▶ [Task instructions]: The pictures are to be left out when the listing below is reproduced word for word.
Information supplied section start
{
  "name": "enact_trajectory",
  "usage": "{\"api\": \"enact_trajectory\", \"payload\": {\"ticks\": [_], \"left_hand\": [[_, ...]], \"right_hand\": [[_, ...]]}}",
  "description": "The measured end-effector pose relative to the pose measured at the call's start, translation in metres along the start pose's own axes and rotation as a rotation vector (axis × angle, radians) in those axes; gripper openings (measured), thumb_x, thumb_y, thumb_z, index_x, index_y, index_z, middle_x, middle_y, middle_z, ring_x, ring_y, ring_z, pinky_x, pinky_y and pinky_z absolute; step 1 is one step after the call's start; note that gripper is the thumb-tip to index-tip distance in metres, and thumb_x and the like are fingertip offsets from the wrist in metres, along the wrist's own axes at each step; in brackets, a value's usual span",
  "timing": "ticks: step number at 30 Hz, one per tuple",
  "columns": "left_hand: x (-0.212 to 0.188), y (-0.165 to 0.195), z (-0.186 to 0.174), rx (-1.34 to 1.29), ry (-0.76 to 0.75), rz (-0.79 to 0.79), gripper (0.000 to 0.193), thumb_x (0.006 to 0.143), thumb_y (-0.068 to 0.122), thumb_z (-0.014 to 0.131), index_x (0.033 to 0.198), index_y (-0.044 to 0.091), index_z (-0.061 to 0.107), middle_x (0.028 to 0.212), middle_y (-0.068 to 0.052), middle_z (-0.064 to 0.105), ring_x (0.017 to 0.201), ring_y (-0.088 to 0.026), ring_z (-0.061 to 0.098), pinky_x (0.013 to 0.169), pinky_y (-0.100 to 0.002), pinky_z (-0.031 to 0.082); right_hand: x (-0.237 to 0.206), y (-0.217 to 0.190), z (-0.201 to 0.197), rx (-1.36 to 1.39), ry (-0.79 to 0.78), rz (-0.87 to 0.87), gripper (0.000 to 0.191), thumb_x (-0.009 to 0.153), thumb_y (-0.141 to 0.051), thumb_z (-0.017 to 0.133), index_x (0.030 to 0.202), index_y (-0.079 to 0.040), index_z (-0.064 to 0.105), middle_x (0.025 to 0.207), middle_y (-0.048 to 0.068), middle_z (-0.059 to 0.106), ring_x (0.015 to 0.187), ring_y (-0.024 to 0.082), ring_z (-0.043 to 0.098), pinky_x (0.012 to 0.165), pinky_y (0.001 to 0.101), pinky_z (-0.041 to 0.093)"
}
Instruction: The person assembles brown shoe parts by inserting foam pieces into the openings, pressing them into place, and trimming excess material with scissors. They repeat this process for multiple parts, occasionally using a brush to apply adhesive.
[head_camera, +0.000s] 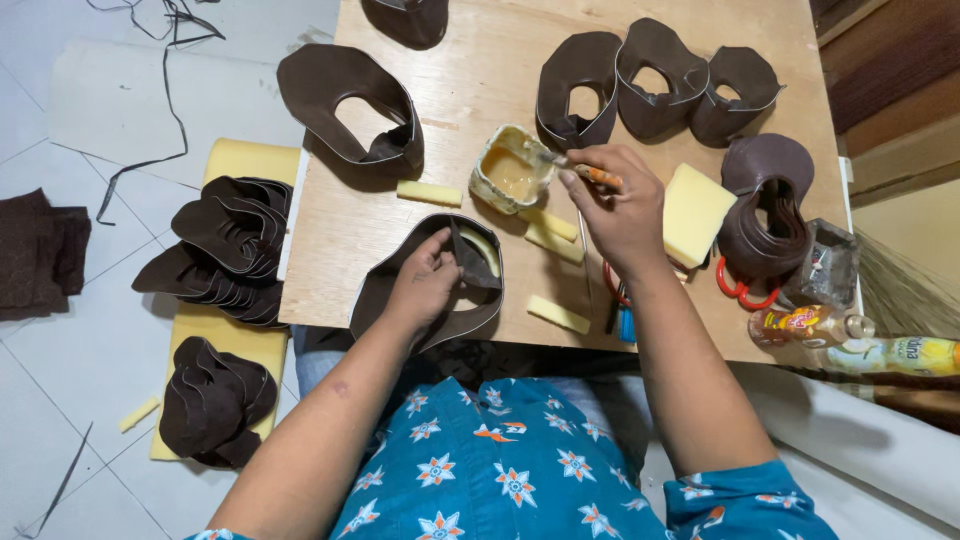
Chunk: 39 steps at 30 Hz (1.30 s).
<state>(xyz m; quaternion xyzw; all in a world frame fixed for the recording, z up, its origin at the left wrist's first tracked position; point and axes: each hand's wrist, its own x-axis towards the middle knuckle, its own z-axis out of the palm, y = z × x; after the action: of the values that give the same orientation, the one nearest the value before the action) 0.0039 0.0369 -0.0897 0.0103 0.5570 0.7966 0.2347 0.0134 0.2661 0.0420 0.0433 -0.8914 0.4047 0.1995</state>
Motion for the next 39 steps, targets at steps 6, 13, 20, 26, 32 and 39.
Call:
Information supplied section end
▶ [Problem solution]:
{
  "name": "enact_trajectory",
  "usage": "{\"api\": \"enact_trajectory\", \"payload\": {\"ticks\": [_], \"left_hand\": [[_, ...]], \"right_hand\": [[_, ...]]}}",
  "description": "The measured end-effector pose relative to the pose measured at the call's start, translation in metres along the start pose's own axes and rotation as a rotation vector (axis × angle, radians) in those axes; gripper openings (measured), thumb_x, thumb_y, thumb_z, index_x, index_y, index_z, middle_x, middle_y, middle_z, ring_x, ring_y, ring_z, pinky_x, pinky_y and pinky_z absolute; step 1 is one step after the call's start; note that gripper is the thumb-tip to index-tip distance in metres, and thumb_x and the like are fingertip offsets from the wrist in metres, along the wrist's own axes at each step; in brackets, a value's usual span",
  "timing": "ticks: step number at 30 Hz, one per tuple",
  "columns": "left_hand: x (-0.212 to 0.188), y (-0.165 to 0.195), z (-0.186 to 0.174), rx (-1.34 to 1.29), ry (-0.76 to 0.75), rz (-0.79 to 0.79), gripper (0.000 to 0.193), thumb_x (0.006 to 0.143), thumb_y (-0.068 to 0.122), thumb_z (-0.014 to 0.131), index_x (0.033 to 0.198), index_y (-0.044 to 0.091), index_z (-0.061 to 0.107), middle_x (0.028 to 0.212), middle_y (-0.068 to 0.052), middle_z (-0.064 to 0.105), ring_x (0.017 to 0.201), ring_y (-0.088 to 0.026), ring_z (-0.061 to 0.098), pinky_x (0.013 to 0.169), pinky_y (-0.100 to 0.002), pinky_z (-0.031 to 0.082); right_hand: x (-0.237 to 0.206), y (-0.217 to 0.190), z (-0.201 to 0.197), rx (-1.36 to 1.39), ry (-0.79 to 0.78), rz (-0.87 to 0.87), gripper (0.000 to 0.191), thumb_x (-0.009 to 0.153), thumb_y (-0.141 to 0.051), thumb_z (-0.017 to 0.133), index_x (0.030 to 0.202), index_y (-0.079 to 0.040), index_z (-0.064 to 0.105), middle_x (0.025 to 0.207), middle_y (-0.048 to 0.068), middle_z (-0.059 to 0.106), ring_x (0.015 to 0.187), ring_y (-0.024 to 0.082), ring_z (-0.043 to 0.098), pinky_x (0.012 to 0.165), pinky_y (0.001 to 0.101), pinky_z (-0.041 to 0.093)"
}
Instruction: The person assembles brown shoe parts by inserting foam pieces into the openings, pressing them into place, and trimming excess material with scissors. They repeat this process for multiple parts, occasionally using a brush to apply adhesive.
[head_camera, +0.000s] 
Chunk: 39 steps at 30 Hz (1.30 s).
<state>(xyz m; quaternion xyzw; all in a world frame fixed for the recording, z up, its origin at the left wrist's first tracked position; point and axes: each hand's wrist, its own x-axis towards the middle knuckle, its own z-axis out of the palm, y = z × x; after the action: of the values that give the same orientation, the one nearest the value before the action) 0.0039 0.0369 -0.0897 0.0103 0.5570 0.7966 0.2347 0.0134 0.2661 0.0420 0.0433 -0.8914 0.4047 0.1995</state>
Motion for the next 39 steps, targets at steps 6, 13, 20, 26, 32 and 39.
Call:

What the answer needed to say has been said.